Below are records; reply with nothing but the number of lines in them that contain "person".

Available data:
▼
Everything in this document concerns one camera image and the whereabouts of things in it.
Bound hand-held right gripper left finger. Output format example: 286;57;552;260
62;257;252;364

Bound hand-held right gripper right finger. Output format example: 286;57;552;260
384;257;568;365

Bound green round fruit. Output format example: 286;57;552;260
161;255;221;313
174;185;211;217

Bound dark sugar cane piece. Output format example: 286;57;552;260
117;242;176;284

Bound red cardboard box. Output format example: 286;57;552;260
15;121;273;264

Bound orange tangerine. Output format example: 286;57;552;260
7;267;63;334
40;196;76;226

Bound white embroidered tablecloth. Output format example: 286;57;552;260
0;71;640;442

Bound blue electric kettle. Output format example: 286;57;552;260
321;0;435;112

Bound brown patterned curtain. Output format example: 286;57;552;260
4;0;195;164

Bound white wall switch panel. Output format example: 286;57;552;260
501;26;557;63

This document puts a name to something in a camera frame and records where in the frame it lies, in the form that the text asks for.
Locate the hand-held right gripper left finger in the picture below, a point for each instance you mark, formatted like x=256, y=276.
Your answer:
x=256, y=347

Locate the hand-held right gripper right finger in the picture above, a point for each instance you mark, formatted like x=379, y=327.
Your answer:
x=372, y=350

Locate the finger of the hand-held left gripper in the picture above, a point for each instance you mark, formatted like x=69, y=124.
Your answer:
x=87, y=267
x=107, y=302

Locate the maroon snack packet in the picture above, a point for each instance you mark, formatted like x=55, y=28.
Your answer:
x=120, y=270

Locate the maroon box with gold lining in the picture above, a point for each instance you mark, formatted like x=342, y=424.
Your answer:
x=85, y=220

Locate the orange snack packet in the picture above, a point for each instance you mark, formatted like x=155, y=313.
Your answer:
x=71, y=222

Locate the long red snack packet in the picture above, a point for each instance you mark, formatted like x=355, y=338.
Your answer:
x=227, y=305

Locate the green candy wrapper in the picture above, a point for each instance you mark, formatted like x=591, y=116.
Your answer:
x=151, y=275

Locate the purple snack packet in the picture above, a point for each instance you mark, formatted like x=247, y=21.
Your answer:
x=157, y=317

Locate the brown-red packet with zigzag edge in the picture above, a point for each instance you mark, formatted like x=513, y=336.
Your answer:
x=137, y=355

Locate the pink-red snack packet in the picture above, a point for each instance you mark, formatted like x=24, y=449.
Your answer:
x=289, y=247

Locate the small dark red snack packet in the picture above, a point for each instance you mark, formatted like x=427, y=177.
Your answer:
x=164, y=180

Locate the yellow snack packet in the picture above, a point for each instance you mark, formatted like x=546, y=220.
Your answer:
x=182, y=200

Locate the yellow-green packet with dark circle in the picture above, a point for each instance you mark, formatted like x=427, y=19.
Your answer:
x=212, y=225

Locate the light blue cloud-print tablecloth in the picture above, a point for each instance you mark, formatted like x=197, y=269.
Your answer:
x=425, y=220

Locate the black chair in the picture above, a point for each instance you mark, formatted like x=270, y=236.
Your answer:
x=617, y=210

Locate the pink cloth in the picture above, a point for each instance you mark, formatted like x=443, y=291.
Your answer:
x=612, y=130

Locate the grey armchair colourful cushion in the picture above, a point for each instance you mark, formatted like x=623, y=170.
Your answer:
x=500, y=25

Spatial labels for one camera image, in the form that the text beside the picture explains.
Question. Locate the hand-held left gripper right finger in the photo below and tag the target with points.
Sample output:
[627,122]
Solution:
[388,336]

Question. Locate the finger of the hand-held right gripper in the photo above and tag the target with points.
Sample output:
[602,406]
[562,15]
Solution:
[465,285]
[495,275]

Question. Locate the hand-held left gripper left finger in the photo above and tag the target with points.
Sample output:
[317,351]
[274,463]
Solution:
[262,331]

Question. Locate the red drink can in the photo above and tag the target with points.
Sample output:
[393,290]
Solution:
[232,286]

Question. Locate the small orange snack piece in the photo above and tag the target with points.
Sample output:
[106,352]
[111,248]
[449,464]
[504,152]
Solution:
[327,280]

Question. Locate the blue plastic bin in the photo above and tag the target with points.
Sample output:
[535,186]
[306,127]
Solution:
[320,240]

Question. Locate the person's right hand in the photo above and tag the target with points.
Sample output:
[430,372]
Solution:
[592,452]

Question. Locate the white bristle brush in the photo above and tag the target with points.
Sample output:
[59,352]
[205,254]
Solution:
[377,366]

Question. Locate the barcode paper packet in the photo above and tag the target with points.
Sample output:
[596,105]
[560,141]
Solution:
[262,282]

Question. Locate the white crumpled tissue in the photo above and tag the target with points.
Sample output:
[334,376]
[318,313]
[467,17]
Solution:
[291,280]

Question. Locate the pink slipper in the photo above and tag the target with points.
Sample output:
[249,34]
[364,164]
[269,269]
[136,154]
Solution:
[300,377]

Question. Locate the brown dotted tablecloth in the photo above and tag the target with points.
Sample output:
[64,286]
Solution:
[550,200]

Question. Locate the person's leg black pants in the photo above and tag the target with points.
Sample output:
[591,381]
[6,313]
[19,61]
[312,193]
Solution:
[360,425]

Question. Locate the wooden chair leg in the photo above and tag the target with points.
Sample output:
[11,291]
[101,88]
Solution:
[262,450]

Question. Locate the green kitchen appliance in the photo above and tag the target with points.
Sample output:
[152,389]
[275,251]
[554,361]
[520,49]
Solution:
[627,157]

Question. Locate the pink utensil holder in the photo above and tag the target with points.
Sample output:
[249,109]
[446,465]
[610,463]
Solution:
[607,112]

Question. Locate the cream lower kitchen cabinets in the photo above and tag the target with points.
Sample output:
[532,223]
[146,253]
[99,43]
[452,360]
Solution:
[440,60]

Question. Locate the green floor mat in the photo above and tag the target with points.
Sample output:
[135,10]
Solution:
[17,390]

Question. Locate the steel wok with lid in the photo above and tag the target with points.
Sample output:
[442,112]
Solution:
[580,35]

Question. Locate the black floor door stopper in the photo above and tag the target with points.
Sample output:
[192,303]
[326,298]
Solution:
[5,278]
▲
Reply: 2